Knative Serving metrics

Knative Serving metrics

Administrators can monitor Serving control plane based on the metrics exposed by each Serving component. Metrics are listed next.

Activator

The following metrics can help you to understand how an application responds when traffic passes through the activator. For example, when scaling from zero, high request latency might mean that requests are taking too much time to be fulfilled.

Metric Name	Description	Type	Tags	Unit	Status
`request_concurrency`	Concurrent requests that are routed to Activator These are requests reported by the concurrency reporter which may not be done yet. This is the average concurrency over a reporting period	Gauge	`configuration_name` `container_name` `namespace_name` `pod_name` `revision_name` `service_name`	Dimensionless	Stable
`request_count`	The number of requests that are routed to Activator. These are requests that have been fulfilled from the activator handler.	Counter	`configuration_name` `container_name` `namespace_name` `pod_name` `response_code` `response_code_class` `revision_name` `service_name`	Dimensionless	Stable
`request_latencies`	The response time in millisecond for the fulfilled routed requests	Histogram	`configuration_name` `container_name` `namespace_name` `pod_name` `response_code` `response_code_class` `revision_name` `service_name`	Milliseconds	Stable

Autoscaler

Autoscaler component exposes a number of metrics related to its decisions per revision. For example, at any given time, you can monitor the desired pods the Autoscaler wants to allocate for a Service, the average number of requests per second during the stable window, or whether autoscaler is in panic mode (KPA).

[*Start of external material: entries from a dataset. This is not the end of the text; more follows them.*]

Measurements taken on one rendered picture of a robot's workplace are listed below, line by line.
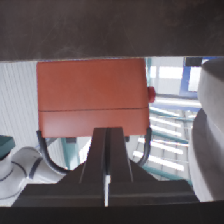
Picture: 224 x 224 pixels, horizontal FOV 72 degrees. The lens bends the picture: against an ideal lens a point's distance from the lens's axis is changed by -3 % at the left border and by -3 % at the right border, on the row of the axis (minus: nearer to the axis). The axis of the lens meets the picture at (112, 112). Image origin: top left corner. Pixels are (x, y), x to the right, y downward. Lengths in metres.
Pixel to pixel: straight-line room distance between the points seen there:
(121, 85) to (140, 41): 0.07
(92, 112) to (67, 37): 0.11
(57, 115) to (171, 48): 0.20
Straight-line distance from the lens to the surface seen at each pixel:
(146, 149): 0.29
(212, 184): 1.29
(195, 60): 1.43
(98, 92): 0.25
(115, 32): 0.23
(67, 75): 0.25
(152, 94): 0.31
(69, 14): 0.24
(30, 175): 1.09
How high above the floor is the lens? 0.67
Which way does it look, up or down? 23 degrees up
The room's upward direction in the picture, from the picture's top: 178 degrees clockwise

Metric Name	Description	Type	Tags	Unit	Status
`desired_pods`	Number of pods autoscaler wants to allocate	Gauge	`configuration_name` `namespace_name` `revision_name` `service_name`	Dimensionless	Stable
`excess_burst_capacity`	Excess burst capacity overserved over the stable window	Gauge	`configuration_name` `namespace_name` `revision_name` `service_name`	Dimensionless	Stable
`stable_request_concurrency`	Average of requests count per observed pod over the stable window	Gauge	`configuration_name` `namespace_name` `revision_name` `service_name`	Dimensionless	Stable
`panic_request_concurrency`	Average of requests count per observed pod over the panic window	Gauge	`configuration_name` `namespace_name` `revision_name` `service_name`	Dimensionless	Stable
`target_concurrency_per_pod`	The desired number of concurrent requests for each pod	Gauge	`configuration_name` `namespace_name` `revision_name` `service_name`	Dimensionless	Stable
`stable_requests_per_second`	Average requests-per-second per observed pod over the stable window	Gauge	`configuration_name` `namespace_name` `revision_name` `service_name`	Dimensionless	Stable
`panic_requests_per_second`	Average requests-per-second per observed pod over the panic window	Gauge	`configuration_name` `namespace_name` `revision_name` `service_name`	Dimensionless	Stable
`target_requests_per_second`	The desired requests-per-second for each pod	Gauge	`configuration_name` `namespace_name` `revision_name` `service_name`	Dimensionless	Stable
`panic_mode`	1 if autoscaler is in panic mode, 0 otherwise	Gauge	`configuration_name` `namespace_name` `revision_name` `service_name`	Dimensionless	Stable
`requested_pods`	Number of pods autoscaler requested from Kubernetes	Gauge	`configuration_name` `namespace_name` `revision_name` `service_name`	Dimensionless	Stable
`actual_pods`	Number of pods that are allocated currently in ready state	Gauge	`configuration_name` `namespace_name` `revision_name` `service_name`	Dimensionless	Stable
`not_ready_pods`	Number of pods that are not ready currently	Gauge	`configuration_name=` `namespace_name=` `revision_name` `service_name`	Dimensionless	Stable
`pending_pods`	Number of pods that are pending currently	Gauge	`configuration_name` `namespace_name` `revision_name` `service_name`	Dimensionless	Stable
`terminating_pods`	Number of pods that are terminating currently	Gauge	`configuration_name` `namespace_name` `revision_name` `service_name<br>`	Dimensionless	Stable
`scrape_time`	Time autoscaler takes to scrape metrics from the service pods in milliseconds	Histogram	`configuration_name` `namespace_name` `revision_name` `service_name`	Milliseconds	Stable

Controller

The following metrics are emitted by any component that implements a controller logic. The metrics show details about the reconciliation operations and the workqueue behavior on which reconciliation requests are enqueued.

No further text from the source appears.